■ GOAL OF THE EXERCISE
From the material below, copy out each line with the word "phrase" in it.

■ DATA SECTION
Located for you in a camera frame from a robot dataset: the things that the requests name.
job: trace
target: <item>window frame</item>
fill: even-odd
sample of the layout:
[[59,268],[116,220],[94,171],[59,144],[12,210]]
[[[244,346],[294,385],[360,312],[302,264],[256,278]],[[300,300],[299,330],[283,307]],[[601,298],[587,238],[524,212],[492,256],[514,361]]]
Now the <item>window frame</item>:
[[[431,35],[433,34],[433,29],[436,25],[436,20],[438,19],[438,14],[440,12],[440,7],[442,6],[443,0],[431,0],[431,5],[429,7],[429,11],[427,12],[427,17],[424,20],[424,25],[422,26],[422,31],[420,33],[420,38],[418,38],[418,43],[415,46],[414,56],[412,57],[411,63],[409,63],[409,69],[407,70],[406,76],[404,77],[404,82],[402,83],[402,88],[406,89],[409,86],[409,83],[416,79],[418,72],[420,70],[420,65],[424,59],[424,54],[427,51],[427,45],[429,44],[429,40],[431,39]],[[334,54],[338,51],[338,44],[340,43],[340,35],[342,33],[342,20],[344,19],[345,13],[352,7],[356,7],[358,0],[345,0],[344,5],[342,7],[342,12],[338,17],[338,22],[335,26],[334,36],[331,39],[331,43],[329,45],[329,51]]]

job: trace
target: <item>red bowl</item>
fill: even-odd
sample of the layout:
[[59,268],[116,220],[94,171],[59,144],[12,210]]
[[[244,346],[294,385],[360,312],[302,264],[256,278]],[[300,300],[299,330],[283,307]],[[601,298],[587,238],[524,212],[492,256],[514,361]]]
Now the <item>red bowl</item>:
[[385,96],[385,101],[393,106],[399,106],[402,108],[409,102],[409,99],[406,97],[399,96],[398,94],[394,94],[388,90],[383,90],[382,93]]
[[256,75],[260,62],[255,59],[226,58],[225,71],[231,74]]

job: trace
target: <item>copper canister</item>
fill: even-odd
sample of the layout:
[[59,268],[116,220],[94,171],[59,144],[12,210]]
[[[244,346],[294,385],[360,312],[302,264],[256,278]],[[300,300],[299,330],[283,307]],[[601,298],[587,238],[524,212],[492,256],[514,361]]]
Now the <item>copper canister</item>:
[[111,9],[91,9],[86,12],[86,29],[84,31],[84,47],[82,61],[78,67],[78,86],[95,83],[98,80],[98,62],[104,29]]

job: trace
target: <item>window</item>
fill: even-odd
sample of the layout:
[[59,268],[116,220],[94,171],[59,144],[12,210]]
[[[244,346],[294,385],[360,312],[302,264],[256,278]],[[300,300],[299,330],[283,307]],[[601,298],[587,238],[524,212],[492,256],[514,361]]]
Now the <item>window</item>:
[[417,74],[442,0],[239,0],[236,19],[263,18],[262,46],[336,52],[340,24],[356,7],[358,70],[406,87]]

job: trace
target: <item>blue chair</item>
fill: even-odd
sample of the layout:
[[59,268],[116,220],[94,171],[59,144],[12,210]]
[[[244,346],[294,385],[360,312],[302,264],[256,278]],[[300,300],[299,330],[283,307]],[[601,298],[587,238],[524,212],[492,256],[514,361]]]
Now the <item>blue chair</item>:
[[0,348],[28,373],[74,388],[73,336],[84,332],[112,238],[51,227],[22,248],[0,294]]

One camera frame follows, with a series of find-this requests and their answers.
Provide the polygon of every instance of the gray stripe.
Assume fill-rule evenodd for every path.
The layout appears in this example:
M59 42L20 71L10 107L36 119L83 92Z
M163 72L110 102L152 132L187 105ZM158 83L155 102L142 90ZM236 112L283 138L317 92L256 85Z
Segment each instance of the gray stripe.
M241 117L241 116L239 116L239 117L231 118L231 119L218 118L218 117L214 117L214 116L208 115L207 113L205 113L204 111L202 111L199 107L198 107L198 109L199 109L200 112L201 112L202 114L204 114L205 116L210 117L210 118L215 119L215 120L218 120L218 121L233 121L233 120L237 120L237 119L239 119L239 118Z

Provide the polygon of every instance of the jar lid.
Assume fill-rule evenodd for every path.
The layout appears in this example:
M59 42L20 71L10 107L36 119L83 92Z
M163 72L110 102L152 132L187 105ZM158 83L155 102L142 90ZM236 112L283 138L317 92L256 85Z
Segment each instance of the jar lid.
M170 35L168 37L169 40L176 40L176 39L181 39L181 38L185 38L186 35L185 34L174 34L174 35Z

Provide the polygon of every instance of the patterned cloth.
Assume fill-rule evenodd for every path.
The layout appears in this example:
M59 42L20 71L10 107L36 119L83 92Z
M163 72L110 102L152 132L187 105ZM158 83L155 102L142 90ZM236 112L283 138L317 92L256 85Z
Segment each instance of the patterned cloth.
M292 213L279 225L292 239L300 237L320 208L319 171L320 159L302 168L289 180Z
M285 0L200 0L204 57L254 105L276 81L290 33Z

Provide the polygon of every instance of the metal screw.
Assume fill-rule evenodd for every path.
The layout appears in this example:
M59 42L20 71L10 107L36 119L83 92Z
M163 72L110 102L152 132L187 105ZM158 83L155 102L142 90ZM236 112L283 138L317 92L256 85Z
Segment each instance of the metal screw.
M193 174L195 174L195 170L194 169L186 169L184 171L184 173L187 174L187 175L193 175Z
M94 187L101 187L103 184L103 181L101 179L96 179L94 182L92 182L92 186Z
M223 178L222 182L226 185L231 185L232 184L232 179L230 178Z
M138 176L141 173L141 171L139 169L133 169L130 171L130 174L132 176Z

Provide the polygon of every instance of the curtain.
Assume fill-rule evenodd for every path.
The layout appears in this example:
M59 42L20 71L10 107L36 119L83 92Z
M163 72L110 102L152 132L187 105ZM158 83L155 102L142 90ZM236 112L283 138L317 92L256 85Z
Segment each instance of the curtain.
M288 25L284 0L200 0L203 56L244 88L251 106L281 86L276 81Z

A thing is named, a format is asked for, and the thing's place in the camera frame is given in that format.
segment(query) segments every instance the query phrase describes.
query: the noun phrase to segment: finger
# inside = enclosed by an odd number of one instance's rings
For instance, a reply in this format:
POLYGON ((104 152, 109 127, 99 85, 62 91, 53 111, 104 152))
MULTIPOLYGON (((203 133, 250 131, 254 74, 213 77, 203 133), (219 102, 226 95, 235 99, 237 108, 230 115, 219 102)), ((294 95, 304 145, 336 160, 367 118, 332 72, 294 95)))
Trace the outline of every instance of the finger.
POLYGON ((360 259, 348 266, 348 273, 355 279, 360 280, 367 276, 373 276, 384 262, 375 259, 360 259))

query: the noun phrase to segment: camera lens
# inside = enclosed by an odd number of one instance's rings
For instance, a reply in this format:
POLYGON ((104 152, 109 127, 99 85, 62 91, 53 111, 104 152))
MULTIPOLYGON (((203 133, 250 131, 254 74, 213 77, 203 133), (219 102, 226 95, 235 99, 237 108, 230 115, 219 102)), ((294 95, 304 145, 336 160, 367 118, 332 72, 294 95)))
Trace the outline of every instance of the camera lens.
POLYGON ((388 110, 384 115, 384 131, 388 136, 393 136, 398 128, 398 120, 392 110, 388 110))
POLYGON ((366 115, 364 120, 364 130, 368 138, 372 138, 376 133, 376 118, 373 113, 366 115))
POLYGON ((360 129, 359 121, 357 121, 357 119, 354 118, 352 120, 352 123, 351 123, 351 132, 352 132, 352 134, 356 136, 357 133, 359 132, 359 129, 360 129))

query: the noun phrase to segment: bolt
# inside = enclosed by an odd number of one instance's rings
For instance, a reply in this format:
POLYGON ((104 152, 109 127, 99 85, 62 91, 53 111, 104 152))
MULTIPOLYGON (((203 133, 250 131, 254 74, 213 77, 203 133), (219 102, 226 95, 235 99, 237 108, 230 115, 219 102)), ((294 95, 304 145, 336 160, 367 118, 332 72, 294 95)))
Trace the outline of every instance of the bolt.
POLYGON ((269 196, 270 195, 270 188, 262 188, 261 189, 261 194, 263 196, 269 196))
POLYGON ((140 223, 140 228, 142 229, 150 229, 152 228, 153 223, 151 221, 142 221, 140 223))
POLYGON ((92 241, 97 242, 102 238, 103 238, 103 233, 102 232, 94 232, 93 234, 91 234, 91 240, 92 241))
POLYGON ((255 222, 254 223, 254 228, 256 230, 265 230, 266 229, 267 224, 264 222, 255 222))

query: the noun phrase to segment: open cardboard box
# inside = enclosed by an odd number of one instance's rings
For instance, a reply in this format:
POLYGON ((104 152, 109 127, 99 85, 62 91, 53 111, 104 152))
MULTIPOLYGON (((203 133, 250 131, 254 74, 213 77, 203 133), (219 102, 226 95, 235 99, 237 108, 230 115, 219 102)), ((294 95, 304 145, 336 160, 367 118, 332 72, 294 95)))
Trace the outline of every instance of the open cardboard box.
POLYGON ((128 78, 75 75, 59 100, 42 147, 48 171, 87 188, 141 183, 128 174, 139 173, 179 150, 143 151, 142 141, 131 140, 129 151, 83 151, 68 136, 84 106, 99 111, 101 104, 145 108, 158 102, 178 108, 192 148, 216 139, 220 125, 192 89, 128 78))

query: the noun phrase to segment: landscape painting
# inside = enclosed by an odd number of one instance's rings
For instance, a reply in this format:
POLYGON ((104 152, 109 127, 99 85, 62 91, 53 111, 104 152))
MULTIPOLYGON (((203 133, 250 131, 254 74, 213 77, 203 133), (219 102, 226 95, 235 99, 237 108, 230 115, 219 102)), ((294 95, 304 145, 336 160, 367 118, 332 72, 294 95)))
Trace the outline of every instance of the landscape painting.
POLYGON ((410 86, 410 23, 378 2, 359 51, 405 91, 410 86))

■ YOUR RESPONSE
segment(query) segments every instance the query phrase describes.
query: the noun phrase to segment: finger
query: the noun phrase to segment: camera lens
query: the noun phrase to segment: bolt
query: the noun phrase to segment: open cardboard box
query: the noun phrase to segment: landscape painting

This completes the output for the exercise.